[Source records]
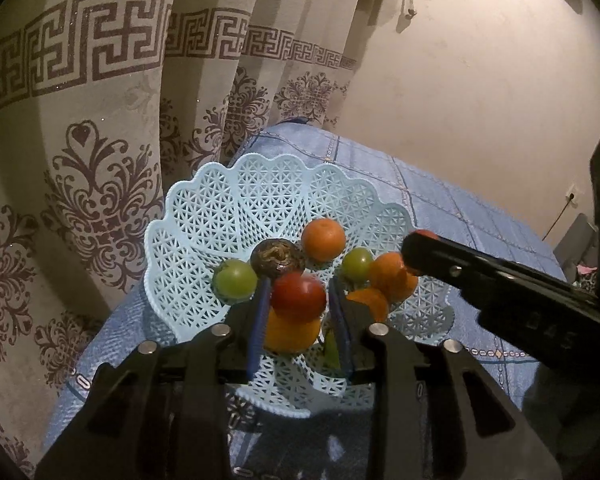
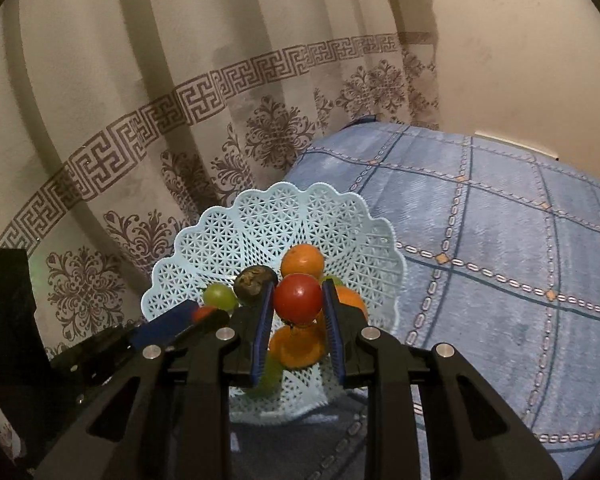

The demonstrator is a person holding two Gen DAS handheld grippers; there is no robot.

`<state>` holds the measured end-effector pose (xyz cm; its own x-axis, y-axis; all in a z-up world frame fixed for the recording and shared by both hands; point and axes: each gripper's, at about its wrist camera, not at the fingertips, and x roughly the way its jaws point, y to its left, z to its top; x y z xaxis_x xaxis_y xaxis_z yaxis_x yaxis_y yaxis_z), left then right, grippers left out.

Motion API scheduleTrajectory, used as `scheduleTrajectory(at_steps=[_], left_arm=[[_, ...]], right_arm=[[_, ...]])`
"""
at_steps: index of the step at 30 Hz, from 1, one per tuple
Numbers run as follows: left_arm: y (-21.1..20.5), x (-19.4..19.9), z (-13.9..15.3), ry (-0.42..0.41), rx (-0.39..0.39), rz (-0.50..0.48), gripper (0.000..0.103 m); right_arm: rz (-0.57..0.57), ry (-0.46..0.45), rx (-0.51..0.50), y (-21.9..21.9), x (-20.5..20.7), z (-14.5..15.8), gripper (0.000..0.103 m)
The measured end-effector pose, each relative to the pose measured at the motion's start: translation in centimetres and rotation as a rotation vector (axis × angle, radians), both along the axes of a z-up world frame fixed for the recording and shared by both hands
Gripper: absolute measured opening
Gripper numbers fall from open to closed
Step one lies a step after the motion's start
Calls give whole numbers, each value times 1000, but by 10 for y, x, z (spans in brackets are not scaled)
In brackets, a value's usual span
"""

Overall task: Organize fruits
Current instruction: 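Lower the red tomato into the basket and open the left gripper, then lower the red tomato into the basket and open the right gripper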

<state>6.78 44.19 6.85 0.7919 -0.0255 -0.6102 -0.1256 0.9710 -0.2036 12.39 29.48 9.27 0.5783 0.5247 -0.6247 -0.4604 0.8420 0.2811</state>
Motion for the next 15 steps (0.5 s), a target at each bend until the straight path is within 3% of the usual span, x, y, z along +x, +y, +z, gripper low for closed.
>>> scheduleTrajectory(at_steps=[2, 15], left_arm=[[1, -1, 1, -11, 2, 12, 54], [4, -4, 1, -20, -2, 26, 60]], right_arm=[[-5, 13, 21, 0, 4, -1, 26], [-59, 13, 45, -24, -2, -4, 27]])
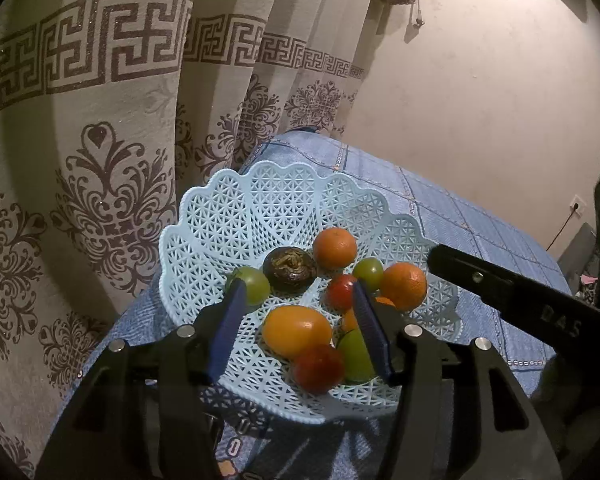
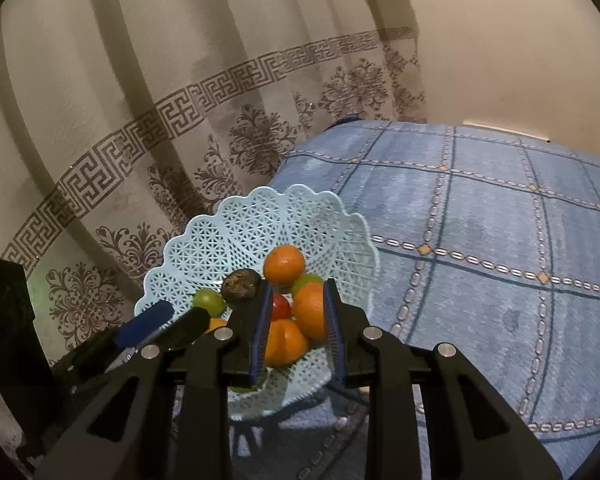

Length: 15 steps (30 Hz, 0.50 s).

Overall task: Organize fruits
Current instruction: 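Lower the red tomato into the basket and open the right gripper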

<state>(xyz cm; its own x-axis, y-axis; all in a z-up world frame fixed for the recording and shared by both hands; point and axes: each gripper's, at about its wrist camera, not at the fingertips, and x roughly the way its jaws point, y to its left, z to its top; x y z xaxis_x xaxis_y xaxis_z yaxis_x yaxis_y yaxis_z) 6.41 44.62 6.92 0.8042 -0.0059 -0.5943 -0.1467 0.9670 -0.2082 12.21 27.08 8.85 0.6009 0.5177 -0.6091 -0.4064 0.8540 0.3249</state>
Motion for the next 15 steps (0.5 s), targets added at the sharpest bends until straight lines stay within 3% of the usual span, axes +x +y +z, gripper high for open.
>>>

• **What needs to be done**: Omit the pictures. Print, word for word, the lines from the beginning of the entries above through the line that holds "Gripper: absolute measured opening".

• **Written answer**:
The demonstrator is a person holding two Gen DAS handheld grippers; there is no robot.

`<state>` holds the measured end-effector pose (xyz cm; its own x-axis, y-axis; all in a z-up world frame fixed for the recording and shared by both hands; point and axes: each gripper's, at about its wrist camera, not at the fingertips, and x roughly the way its jaws point, y to its left, z to its top; x y z xaxis_x xaxis_y xaxis_z yaxis_x yaxis_y yaxis_z), left then right, grippers left out.

Motion API scheduleTrajectory, used as `scheduleTrajectory(at_steps=[_], left_arm=[[_, ...]], right_arm=[[_, ...]])`
"""
at_steps: index of the step at 30 Hz, from 1, one per tuple
Numbers run as follows: left_arm: y (-21.1..20.5), x (-19.4..19.9), z (-13.9..15.3), ry (-0.42..0.41), rx (-0.39..0.39), rz (-0.50..0.48), gripper (0.000..0.103 m); right_arm: rz (-0.57..0.57), ry (-0.46..0.45), rx (-0.51..0.50), y (-21.9..21.9), x (-20.5..20.7), z (-14.5..15.8), gripper (0.000..0.103 m)
The measured end-effector pose, each relative to the pose measured at the motion's start: translation in centimetres and rotation as a rotation vector (axis × angle, radians), both along the axes of a z-up world frame fixed for the recording and shared by both hands
Gripper: absolute measured opening

That makes the output complete.